Просторная палата, казалось, до краев наполнилась резким, дребезжащим голосом. Анна смотрела на Лужникова, и образ этого человека как-то странно двоился: сквозь крупное, измученное болью, встревоженное, просительно и жалко улыбавшееся лицо она видела другое: мужественное, прекрасное в своей самоотверженной непреклонности.

— Как вы тут, товарищи, себя чувствуете? — громко, стараясь сделать вид, что ничего не замечает, сказала она. — Может быть, у вас есть какие-нибудь просьбы, чего-нибудь вам не хватает?

— Селедочки вот мой просит с лучком, — опустив глаза, сказала жена помощника мастера.

— А вот этот товарищ книжку… Скучает без книг, — еле слышно прошептала девушка, сидевшая возле бойца, с опаской косясь на Лужникову. — Я могла бы принести, у меня есть очень интересные книжки, но я не знаю, можно ли ему читать…

— А у вас? — обратилась Анна к Лужникову.

— Да мне вроде ничего и не надо… Спасибо… Вы вот скажите, Анна Степановна, как у нас там на фаб…

— Слышите, слышите, — перебила его жена, — ему надо знать, как на фабрике, а что жена сидит возле этого истукана, последние нервы на него переводит, это ему нипочем, до этого ему…

— Вон! — тонким фальцетом выкрикнул вдруг Владим Владимыч. Ткнув палкой, он открыл дверь. Он тяжело дышал: — Уходите! Сейчас же уходите!

И тут произошло удивительное превращение: дребезжащий поток злых, бессмысленных слов сразу иссяк. Женщина растерянно оглянулась, потом покорно встала, погладила мужа по руке и тихонько пошла к двери, с опаской оглядываясь на врача. Лужников лежал с закрытыми глазами. Широкое лицо его мучительно морщилось, будто бы он испытывал физическую боль.

— …Извини, брат, не стерпел, — сказал Владим Владимыч и, все еще тяжело дыша, стуча палкой громче, чем обычно, вышел в коридор.

Наступила тягостная тишина. Анна с невольной жалостью смотрела на большого беспомощного человека. И в то же время в ней закипела досада: как он такое позволяет, неужели не может себя защитить?
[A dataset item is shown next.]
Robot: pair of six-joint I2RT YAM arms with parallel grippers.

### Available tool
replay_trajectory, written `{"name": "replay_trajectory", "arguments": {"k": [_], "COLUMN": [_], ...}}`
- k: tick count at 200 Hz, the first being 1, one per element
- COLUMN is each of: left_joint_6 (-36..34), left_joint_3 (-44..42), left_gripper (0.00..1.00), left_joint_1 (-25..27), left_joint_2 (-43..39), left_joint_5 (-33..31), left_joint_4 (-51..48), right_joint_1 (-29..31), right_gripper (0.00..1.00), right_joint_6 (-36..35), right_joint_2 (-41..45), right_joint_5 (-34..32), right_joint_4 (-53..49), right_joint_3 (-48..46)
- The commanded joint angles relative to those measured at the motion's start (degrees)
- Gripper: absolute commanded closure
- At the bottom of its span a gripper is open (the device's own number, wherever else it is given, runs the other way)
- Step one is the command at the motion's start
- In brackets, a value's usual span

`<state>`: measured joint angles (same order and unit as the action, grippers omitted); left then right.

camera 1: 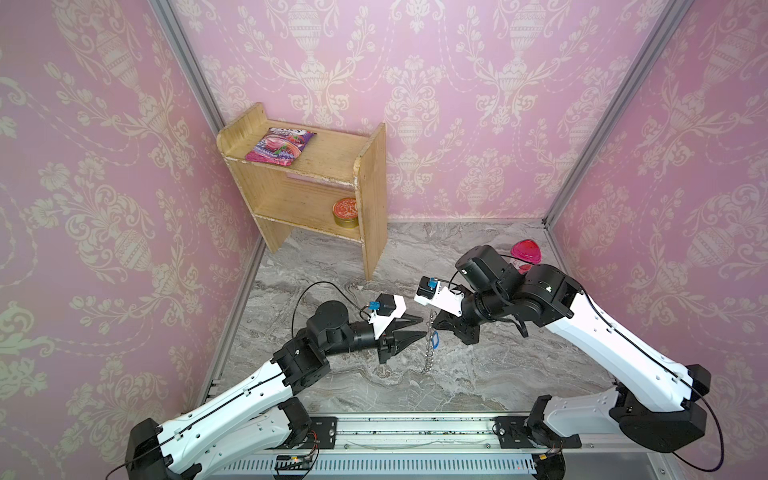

— …Есть у меня к вам, Анна Степановна, просьба, — тихо заговорил наконец Лужников, открывая глаза. — Жена… Одна ведь она осталась. Характер-то, видели, избегают нас люди. Скажите там, пусть ее кто хоть изредка навестит… Это ие со зла, это она за меня волнуется. — И будто речь шла о ребенке, добавил: — Мы ведь не всегда такие…

С тяжелым сердцем, с какой-то большой и непонятной тревогой вышла Анна из госпиталя. А тут еще невестка навязалась в попутчицы… Прасковья Калинина недавно выкрасила свои волосы в ядовито-апельсиновый цвет, и от этого розовое лицо стало еще ярче, а темные родинки на нем так и лезли в глаза. Бойко стуча каблуками хромовых сапожек о подсохший на солнечных сторонах улицы асфальт, она сыпала слова, точно пригоршнями горох разбрасывала. Но до Анны, погруженной в свои мысли, долетали лишь фамилии каких-то военных, которые будто бы все были без ума от симпатичной сестры и безуспешно, что особенно подчеркивалось, добивались ее благо-еклонности.

Не слушая, Анна рассеянно произносила: «Неужели?», «Да что ты говоришь?»—и все думала о том, что так неожиданно открылось перед ней. Дело Лужникова дважды слушалось на бюро, обсуждалось на партсобрании, а уж, кажется, кого-кого, а его-то партком знал. И вот пожалуйста, в один день два открытия: человек, оказывается, штурмовал когда-то Зимний, а теперь вот живет в домашнем аду… Да, мало, мало еще знает она людей… Что, в сущности, известно Анне вот об этой молоденькой женщине, о ее невестке?